=== Prompt ===
Only the text of the records belongs in the answer, copied exactly and without pictures.

□ □ □ □ □

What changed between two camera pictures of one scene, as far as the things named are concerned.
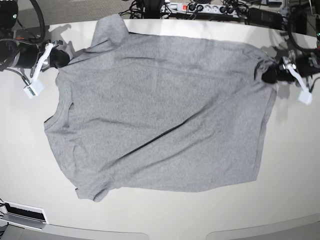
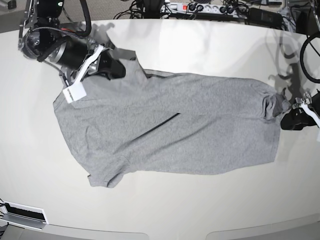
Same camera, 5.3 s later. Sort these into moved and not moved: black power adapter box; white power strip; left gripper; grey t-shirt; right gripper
Moved: right gripper; grey t-shirt; left gripper
Not moved: white power strip; black power adapter box
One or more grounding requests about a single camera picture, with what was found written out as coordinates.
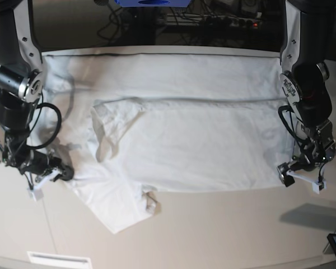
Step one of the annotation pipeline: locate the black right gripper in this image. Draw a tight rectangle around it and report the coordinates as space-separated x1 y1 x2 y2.
18 150 74 181

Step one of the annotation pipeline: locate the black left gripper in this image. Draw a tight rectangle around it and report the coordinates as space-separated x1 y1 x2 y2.
277 153 327 187

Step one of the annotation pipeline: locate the white T-shirt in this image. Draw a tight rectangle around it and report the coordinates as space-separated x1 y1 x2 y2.
44 54 293 234

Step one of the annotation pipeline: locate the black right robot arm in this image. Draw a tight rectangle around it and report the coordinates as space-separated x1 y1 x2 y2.
0 1 74 181

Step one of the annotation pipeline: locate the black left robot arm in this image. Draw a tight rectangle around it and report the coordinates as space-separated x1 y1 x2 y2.
277 1 336 193

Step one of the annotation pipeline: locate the white label strip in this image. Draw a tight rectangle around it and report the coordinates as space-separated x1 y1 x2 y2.
27 251 92 268

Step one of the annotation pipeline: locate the blue plastic box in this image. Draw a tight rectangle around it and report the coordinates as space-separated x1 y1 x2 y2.
114 0 191 8

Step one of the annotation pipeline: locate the black power strip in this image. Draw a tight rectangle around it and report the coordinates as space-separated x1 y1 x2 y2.
165 14 264 29

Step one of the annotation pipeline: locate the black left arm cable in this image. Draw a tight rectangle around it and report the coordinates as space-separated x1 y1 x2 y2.
278 105 306 141

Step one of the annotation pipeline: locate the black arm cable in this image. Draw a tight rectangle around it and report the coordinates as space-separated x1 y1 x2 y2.
25 102 63 149
278 105 306 141

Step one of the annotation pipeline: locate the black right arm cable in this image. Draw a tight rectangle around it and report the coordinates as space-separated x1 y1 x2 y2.
25 102 63 149

□ □ □ □ □

=== Answer below ===
What changed between two camera pictures of one scene, as far as the things named are concerned.
Same camera, 5.3 s later. Sort these into moved and not moved: black power adapter box; white power strip; left gripper; grey t-shirt; right gripper
Moved: right gripper; grey t-shirt; left gripper
Not moved: white power strip; black power adapter box
One or more grounding requests about a single camera picture, with what was found written out as coordinates.
Step one of the annotation pipeline: locate the black right gripper in this image. Draw a tight rectangle around it and report the coordinates as space-separated x1 y1 x2 y2.
18 150 74 181

Step one of the annotation pipeline: locate the black left gripper in this image. Draw a tight rectangle around it and report the coordinates as space-separated x1 y1 x2 y2.
277 153 327 187

Step one of the annotation pipeline: locate the white T-shirt in this image. Draw a tight rectangle around it and report the coordinates as space-separated x1 y1 x2 y2.
44 54 293 234

Step one of the annotation pipeline: locate the black right robot arm in this image. Draw a tight rectangle around it and report the coordinates as space-separated x1 y1 x2 y2.
0 1 74 181

Step one of the annotation pipeline: locate the black left robot arm in this image. Draw a tight rectangle around it and report the coordinates as space-separated x1 y1 x2 y2.
277 1 336 193

Step one of the annotation pipeline: locate the white label strip in this image. Draw a tight rectangle around it and report the coordinates as space-separated x1 y1 x2 y2.
27 251 92 268

Step one of the annotation pipeline: locate the blue plastic box in this image. Draw a tight rectangle around it and report the coordinates as space-separated x1 y1 x2 y2.
114 0 191 8

Step one of the annotation pipeline: locate the black power strip in this image. Draw a tight rectangle around it and report the coordinates as space-separated x1 y1 x2 y2.
165 14 264 29

Step one of the annotation pipeline: locate the black left arm cable in this image. Draw a tight rectangle around it and report the coordinates as space-separated x1 y1 x2 y2.
278 105 306 141

Step one of the annotation pipeline: locate the black arm cable in this image. Draw a tight rectangle around it and report the coordinates as space-separated x1 y1 x2 y2.
25 102 63 149
278 105 306 141

Step one of the annotation pipeline: locate the black right arm cable in this image. Draw a tight rectangle around it and report the coordinates as space-separated x1 y1 x2 y2.
25 102 63 149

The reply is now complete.